## PROMPT
Print out the full listing, exactly.

## EXERCISE DATA
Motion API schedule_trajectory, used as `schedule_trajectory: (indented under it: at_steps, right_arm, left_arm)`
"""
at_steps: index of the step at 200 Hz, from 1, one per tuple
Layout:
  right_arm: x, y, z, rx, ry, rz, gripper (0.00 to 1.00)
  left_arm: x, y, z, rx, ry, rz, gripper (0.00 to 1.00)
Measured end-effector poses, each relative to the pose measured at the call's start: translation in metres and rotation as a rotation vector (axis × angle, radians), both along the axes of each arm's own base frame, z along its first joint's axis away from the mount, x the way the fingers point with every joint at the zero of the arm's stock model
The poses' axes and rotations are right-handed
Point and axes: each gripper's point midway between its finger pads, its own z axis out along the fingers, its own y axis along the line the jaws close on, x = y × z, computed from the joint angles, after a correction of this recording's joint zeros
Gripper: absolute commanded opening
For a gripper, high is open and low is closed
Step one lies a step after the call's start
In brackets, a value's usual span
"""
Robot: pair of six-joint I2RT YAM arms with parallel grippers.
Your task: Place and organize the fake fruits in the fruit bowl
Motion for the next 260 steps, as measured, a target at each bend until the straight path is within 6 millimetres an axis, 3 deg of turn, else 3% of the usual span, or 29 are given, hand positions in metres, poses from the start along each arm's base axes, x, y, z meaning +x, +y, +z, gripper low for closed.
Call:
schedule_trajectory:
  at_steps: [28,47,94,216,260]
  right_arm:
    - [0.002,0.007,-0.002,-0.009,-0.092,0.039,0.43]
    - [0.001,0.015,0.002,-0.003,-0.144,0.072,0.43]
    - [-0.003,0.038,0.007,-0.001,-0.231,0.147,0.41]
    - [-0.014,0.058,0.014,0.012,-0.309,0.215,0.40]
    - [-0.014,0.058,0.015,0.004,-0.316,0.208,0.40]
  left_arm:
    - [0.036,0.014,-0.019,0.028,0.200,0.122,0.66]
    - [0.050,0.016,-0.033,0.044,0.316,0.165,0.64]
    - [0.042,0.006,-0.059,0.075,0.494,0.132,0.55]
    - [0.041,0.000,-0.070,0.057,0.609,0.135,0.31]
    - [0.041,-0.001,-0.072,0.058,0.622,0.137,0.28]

## RESULT FOR THIS EXERCISE
Motion API schedule_trajectory, used as `schedule_trajectory: (indented under it: at_steps, right_arm, left_arm)`
"""
at_steps: index of the step at 200 Hz, from 1, one per tuple
Layout:
  right_arm: x, y, z, rx, ry, rz, gripper (0.00 to 1.00)
  left_arm: x, y, z, rx, ry, rz, gripper (0.00 to 1.00)
Measured end-effector poses, each relative to the pose measured at the call's start: translation in metres and rotation as a rotation vector (axis × angle, radians), both along the axes of each arm's own base frame, z along its first joint's axis away from the mount, x the way the fingers point with every joint at the zero of the arm's stock model
The poses' axes and rotations are right-handed
Point and axes: each gripper's point midway between its finger pads, its own z axis out along the fingers, its own y axis along the line the jaws close on, x = y × z, computed from the joint angles, after a correction of this recording's joint zeros
Gripper: absolute commanded opening
For a gripper, high is open and low is closed
Step one lies a step after the call's start
In brackets, a value's usual span
"""
Robot: pair of six-joint I2RT YAM arms with parallel grippers.
Your task: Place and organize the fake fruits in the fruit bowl
Motion for the next 260 steps, as measured, a target at each bend until the straight path is within 6 millimetres an axis, 3 deg of turn, else 3% of the usual span, or 29 are given, hand positions in metres, poses from the start along each arm's base axes, x, y, z meaning +x, +y, +z, gripper low for closed.
Call:
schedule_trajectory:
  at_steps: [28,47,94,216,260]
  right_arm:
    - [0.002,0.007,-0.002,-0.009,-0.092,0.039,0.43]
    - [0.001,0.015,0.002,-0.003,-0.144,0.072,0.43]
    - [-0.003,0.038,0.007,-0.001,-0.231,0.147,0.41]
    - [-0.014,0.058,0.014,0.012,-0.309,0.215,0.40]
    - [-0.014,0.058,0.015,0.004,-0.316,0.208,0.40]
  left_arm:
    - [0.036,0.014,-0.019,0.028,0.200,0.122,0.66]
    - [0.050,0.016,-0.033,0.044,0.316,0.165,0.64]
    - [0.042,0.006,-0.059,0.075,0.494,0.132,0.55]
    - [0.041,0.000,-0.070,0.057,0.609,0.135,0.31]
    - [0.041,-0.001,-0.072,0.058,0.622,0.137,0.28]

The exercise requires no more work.